• [WORK TO COMPLETE] Return only those lines of the material that contain "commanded".

• [DATA SEGMENT]
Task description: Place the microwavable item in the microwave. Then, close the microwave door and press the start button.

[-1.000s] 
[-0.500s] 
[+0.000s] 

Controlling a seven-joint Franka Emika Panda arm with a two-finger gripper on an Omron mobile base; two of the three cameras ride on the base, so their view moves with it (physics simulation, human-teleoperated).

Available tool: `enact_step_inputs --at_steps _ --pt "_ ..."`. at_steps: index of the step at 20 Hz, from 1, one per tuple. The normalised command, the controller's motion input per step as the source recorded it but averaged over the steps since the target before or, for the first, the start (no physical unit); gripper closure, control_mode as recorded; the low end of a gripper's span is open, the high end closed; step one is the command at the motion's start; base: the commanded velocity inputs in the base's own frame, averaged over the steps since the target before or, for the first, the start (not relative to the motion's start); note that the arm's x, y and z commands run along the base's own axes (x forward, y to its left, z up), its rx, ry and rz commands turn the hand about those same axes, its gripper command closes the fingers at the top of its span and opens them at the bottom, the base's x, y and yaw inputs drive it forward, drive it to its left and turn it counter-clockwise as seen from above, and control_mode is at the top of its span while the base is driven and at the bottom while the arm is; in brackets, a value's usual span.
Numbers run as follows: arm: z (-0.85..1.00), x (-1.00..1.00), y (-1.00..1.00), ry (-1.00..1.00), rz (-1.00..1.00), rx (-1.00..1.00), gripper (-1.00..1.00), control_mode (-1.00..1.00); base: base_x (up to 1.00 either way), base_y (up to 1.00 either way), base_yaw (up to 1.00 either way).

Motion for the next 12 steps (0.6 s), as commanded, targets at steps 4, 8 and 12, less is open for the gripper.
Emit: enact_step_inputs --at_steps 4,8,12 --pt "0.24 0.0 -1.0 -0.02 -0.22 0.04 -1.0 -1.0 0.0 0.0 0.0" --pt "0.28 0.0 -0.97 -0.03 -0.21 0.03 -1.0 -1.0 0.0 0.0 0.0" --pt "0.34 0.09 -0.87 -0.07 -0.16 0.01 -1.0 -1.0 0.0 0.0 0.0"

• [ANSWER SPACE]
Available tool: `enact_step_inputs --at_steps _ --pt "_ ..."`. at_steps: index of the step at 20 Hz, from 1, one per tuple. The normalised command, the controller's motion input per step as the source recorded it but averaged over the steps since the target before or, for the first, the start (no physical unit); gripper closure, control_mode as recorded; the low end of a gripper's span is open, the high end closed; step one is the command at the motion's start; base: the commanded velocity inputs in the base's own frame, averaged over the steps since the target before or, for the first, the start (not relative to the motion's start); note that the arm's x, y and z commands run along the base's own axes (x forward, y to its left, z up), its rx, ry and rz commands turn the hand about those same axes, its gripper command closes the fingers at the top of its span and opens them at the bottom, the base's x, y and yaw inputs drive it forward, drive it to its left and turn it counter-clockwise as seen from above, and control_mode is at the top of its span while the base is driven and at the bottom while the arm is; in brackets, a value's usual span.
Motion for the next 12 steps (0.6 s), as commanded, targets at steps 4, 8 and 12, less is open for the gripper.

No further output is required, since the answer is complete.